Judge Edmund A. Sargus, Jr., chief judge of the Southern District of Ohio, was then appointed to preside over both cases.

Yahya Farooq Mohammad’s trial on the attempted murder charges and the terrorism support charges is scheduled for June 26. Ibrahim Zubair Mohammad along with Asif Ahmed Salim and Sultane Roome Salim are to go to trial Aug. 21.

In asking Judge Sargus for a bond hearing, Mr. Klucas said the government’s case against his client is weak, that he has been held in the Lucas County jail for 16 months and will have been locked up for 22 months by the time the case goes to trial in August.

“Mr. Mohammad has no criminal history,” the motion states. “The indictment alleges conduct that occurred eight or more years ago, and the allegations are less than convincing.”

Mr.
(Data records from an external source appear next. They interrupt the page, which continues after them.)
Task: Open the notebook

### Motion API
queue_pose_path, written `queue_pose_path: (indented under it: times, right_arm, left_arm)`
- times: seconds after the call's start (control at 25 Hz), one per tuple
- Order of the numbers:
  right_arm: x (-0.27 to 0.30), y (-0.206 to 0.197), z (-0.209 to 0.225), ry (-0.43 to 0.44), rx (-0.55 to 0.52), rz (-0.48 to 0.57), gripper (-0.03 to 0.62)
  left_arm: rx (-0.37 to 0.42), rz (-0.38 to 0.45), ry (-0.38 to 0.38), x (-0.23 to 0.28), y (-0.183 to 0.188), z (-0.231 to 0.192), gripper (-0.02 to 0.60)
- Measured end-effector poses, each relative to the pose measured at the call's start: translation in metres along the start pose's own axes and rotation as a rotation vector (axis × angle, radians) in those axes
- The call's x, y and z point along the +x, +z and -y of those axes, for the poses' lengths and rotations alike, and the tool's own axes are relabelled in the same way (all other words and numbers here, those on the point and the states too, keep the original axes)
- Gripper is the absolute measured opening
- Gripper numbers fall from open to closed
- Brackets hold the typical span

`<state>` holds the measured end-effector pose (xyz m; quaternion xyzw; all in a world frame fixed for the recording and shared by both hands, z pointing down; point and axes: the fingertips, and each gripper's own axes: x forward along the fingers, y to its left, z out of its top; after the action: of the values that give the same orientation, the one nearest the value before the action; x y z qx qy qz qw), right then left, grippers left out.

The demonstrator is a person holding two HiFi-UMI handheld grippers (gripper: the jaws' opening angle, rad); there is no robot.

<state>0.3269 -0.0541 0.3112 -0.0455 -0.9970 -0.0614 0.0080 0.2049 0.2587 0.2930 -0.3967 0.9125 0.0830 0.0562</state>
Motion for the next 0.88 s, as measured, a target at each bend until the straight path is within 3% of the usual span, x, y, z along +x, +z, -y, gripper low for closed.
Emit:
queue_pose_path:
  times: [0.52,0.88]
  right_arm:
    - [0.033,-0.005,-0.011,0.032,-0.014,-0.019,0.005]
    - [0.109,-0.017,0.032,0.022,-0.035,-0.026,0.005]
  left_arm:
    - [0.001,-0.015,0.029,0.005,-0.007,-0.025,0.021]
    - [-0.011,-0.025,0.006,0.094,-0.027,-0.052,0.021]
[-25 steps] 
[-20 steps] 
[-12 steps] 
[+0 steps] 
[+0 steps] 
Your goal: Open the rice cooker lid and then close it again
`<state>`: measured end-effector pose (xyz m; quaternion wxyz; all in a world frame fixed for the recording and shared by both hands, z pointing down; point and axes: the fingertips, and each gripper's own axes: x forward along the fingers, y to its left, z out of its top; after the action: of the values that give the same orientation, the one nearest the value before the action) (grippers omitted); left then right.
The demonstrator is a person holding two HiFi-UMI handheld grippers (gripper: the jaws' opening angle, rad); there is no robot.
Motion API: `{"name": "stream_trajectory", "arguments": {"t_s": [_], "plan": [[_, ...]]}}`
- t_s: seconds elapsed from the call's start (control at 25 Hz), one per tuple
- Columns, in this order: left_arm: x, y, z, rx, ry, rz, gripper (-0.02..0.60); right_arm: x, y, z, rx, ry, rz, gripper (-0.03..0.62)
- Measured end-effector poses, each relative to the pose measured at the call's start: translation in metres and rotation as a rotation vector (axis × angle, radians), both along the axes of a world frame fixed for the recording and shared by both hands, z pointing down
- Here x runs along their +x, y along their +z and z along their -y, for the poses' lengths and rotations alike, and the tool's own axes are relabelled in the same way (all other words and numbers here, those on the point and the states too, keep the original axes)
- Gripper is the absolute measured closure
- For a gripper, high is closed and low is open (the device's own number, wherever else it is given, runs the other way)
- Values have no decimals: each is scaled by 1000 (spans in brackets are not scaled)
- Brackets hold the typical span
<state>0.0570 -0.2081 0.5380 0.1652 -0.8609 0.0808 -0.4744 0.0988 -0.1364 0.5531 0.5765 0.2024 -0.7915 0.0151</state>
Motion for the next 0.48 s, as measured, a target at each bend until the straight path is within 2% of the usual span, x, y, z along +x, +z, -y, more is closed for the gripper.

Klucas acknowledged the gravity of the charges.

“In today’s atmosphere, it does not get any more grave than Islamic terrorism, and an indictment is probable cause that the defendant committed the offenses,” the motion states. “However, the substance of the indictment here fails to deliver any gravity or terrorism. The indictment is long on government disapprobation of protected speech and short on any identified acts of terror at any stage.”

Yahya Farooq Mohammad and Asif Ahmed Salim also remain in custody, while Sultane Roome Salim was released in November, 2015, on a $500,000 property bond posted by his mother.